The impact of Berlinguer’s death
In part two of this series, I mentioned Enrico Berlinguer already, the well-loved leader of the Italian communist party, who died when we were in Rome. It is hard to imagine nowadays how much impact this had on daily life in Rome.

Two of my fellow art history students, sitting against the base of a statue, read a newspaper with “Addio” (goodbye) on the front page. The paper was full of photos and articles about Berlinguer, which impressed my fellow students, who, just like me, had never heard of this man previously.
The serious mood that the death of Berlinguer brought about, can be observed in this photo, which has silent despondency written all over it. The sky was overcast, even a bit dark. Since I had a ‘slow’ film in my camera, I did not have much choice in the settings.
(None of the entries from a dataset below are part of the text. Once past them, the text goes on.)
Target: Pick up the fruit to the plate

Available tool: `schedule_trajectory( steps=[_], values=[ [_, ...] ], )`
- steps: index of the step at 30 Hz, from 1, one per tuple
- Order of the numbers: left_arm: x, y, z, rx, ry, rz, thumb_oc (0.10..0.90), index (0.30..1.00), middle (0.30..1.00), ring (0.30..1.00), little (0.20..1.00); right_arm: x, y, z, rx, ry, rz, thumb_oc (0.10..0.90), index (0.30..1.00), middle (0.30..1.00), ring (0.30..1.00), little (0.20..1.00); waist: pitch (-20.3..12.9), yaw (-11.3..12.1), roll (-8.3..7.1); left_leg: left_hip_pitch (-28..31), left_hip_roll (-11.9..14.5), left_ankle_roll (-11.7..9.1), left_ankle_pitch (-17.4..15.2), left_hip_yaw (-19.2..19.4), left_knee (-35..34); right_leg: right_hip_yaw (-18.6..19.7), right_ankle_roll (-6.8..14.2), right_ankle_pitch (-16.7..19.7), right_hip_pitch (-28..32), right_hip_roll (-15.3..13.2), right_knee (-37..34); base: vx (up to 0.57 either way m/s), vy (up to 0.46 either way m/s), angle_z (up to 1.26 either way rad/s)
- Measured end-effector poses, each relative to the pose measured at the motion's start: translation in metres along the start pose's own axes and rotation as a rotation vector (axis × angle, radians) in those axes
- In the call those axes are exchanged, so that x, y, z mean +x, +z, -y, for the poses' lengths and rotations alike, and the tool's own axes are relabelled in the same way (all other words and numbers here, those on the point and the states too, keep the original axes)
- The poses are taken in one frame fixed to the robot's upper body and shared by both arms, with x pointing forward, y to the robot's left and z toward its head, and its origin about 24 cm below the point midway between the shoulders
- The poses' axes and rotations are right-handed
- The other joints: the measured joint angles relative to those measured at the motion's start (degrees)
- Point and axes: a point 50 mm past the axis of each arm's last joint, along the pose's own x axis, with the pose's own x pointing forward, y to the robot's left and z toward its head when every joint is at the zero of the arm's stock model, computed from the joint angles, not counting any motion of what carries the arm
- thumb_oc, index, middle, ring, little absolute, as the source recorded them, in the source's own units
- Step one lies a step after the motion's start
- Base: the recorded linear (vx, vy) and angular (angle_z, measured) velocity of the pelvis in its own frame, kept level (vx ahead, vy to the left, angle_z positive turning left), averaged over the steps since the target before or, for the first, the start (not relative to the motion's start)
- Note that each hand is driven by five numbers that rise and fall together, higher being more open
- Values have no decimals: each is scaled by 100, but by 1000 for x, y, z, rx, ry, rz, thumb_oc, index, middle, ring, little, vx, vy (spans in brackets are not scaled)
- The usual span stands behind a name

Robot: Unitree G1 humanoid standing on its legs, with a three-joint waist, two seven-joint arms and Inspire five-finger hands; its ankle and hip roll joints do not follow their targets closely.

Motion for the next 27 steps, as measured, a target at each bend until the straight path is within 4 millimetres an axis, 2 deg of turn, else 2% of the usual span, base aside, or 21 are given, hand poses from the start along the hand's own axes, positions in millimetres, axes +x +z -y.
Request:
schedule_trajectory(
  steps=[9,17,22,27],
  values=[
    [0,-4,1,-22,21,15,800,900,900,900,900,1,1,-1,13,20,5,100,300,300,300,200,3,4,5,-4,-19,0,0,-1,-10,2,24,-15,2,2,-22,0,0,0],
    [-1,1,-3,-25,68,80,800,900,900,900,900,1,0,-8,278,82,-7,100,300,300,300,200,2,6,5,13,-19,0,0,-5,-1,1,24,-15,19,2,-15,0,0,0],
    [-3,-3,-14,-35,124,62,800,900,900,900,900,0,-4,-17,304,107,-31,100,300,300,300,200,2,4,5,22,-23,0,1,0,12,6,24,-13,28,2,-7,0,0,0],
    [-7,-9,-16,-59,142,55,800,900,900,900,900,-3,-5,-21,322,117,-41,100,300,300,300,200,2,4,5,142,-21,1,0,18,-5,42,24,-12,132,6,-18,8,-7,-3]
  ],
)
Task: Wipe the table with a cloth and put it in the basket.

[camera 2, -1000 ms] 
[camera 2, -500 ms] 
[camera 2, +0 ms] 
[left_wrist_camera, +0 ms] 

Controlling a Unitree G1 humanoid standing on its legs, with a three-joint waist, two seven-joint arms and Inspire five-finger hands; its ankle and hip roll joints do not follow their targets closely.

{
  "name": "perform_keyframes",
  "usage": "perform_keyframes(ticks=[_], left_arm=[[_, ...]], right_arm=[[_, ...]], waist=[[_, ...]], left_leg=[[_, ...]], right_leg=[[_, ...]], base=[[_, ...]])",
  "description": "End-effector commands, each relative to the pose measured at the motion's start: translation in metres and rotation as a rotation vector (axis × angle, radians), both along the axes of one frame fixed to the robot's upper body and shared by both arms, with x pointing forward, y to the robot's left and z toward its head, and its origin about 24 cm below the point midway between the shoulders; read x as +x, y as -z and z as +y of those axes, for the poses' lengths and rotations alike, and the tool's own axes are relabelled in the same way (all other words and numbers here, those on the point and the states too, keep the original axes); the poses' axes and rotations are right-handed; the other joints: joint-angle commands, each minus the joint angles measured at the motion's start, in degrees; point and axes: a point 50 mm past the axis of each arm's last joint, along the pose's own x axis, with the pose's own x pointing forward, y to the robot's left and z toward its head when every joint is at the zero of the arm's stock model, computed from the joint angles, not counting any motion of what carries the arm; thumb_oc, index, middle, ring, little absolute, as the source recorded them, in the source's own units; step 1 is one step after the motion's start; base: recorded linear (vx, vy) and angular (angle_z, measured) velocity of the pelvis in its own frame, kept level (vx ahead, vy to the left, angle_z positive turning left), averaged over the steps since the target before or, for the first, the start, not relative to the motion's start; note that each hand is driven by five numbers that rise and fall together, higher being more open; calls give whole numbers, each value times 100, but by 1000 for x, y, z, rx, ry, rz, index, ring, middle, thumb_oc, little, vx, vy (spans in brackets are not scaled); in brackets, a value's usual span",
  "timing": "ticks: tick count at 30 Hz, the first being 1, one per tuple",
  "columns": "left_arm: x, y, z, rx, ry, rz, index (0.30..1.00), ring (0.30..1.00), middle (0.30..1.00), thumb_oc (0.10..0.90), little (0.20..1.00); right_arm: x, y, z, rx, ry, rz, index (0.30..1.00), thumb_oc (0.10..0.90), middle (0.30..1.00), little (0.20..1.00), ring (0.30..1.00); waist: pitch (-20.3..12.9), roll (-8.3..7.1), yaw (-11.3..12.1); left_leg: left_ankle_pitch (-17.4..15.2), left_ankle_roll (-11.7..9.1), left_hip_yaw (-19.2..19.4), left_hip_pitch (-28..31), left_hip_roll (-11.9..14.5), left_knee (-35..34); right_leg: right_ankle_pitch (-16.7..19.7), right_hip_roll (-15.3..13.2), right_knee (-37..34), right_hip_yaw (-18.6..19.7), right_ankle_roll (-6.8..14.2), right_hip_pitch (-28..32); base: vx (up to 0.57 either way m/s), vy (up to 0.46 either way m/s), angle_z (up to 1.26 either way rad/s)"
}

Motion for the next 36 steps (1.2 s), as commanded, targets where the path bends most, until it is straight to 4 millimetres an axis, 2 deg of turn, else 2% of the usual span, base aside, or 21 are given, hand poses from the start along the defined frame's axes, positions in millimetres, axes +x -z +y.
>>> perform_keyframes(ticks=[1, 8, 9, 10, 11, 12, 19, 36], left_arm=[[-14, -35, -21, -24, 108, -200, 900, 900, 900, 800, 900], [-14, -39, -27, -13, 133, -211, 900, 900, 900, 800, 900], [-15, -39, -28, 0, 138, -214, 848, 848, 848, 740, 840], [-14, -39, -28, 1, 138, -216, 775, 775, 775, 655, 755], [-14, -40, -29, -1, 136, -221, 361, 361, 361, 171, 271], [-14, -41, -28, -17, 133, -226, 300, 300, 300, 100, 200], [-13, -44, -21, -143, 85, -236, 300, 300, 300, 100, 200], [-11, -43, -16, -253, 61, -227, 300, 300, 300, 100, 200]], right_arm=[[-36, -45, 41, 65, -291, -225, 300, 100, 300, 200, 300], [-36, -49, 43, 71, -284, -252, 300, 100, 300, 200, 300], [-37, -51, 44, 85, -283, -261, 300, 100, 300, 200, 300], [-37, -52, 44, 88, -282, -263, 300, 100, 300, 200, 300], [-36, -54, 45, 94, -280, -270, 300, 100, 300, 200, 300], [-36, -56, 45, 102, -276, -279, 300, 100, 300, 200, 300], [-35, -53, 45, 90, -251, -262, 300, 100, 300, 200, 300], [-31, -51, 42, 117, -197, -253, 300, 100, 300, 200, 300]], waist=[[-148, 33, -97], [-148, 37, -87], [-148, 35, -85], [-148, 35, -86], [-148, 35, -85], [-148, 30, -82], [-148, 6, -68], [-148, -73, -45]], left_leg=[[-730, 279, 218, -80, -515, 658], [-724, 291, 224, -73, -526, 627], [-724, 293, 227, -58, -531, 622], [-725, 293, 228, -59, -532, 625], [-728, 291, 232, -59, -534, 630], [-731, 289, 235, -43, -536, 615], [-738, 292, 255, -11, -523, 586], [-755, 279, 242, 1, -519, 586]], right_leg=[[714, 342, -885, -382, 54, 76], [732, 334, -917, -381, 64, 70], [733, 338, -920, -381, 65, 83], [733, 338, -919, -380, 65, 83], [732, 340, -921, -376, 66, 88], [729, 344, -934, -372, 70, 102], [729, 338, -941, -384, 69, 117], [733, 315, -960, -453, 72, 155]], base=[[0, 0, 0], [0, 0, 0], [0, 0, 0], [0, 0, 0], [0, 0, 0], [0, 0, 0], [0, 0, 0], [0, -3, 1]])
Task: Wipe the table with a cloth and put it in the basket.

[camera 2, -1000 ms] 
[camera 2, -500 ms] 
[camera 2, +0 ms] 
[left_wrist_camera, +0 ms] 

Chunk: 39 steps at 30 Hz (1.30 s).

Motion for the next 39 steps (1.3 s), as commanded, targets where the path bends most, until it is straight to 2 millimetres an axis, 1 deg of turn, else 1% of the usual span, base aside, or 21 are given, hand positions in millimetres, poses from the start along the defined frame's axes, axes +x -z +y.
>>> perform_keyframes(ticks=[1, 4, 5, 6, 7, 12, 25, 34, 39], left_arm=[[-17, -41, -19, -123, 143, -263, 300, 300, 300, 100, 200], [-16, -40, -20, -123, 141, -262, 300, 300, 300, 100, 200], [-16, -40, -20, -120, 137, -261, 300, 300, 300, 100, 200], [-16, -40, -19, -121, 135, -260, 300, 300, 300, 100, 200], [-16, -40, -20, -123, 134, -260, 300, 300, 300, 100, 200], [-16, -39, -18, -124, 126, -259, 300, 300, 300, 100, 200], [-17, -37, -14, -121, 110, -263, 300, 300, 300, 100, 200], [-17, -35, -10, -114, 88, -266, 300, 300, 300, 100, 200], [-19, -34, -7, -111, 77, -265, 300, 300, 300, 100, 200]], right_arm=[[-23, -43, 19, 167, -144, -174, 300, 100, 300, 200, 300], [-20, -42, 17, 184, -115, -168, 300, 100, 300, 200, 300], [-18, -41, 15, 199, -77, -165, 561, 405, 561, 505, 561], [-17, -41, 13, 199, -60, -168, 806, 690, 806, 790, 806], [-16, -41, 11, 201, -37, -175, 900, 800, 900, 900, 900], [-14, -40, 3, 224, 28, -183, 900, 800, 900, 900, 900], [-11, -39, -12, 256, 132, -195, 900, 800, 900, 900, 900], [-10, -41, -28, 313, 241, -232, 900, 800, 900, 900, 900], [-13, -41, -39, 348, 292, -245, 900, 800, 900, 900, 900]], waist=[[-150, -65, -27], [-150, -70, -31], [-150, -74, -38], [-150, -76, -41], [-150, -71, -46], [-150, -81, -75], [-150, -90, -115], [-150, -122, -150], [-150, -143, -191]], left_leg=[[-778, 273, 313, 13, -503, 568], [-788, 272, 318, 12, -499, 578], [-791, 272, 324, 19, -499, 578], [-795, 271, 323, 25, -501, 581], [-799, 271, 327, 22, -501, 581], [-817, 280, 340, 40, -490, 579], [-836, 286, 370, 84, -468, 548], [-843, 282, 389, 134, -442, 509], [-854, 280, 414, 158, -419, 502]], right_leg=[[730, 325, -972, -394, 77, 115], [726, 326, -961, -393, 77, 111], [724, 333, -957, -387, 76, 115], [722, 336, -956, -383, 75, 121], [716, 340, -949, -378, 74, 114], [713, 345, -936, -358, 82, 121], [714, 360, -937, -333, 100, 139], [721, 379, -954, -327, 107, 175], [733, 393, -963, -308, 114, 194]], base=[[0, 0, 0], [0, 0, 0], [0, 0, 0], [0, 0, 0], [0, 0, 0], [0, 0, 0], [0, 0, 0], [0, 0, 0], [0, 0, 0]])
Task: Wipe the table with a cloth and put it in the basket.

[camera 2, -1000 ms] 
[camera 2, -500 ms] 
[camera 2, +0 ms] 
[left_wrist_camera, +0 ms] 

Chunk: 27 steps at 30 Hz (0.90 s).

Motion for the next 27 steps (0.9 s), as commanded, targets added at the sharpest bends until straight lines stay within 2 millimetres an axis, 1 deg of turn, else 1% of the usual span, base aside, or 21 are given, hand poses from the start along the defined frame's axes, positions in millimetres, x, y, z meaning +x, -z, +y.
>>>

I wanted some depth of field, so the shutter speed couldn’t be very high. As you can see, there is motion blur in the shot, which I didn’t opt for, but liked afterwards, as I think it lent a kind of grace to the image. I like the face of the lady on the left who walks in the opposite direction to the people in this procession, and the dark facade of the building they pass by.
This seemed a suitable shot to end this part of my Rome 1984 travelogue. I hoped you have enjoyed reading and viewing it. Please feel free to comment!


















Wow, the Campo di Fiori images are just wonderful. I am particularly drawn to the long shot down the side with the men with the push-carts and the Vespa in the foreground. It is superb. I remember the square well from the late 70s and early 80s. Not much has changed. The Vatican with the lady speaking with the Swiss Guards is equally lovely, it feels very open. There is time to chat, no risk of anyone doing anything stupid. Your memories are crisp and clear and you tell a great story accompanied by a great set of images. Really, really lovely! Thank you very much for this wonderful set.
Another good one! The Campo de' Fiori and furniture repair photos are lovely. Is the furnature repair shot from Testaccio?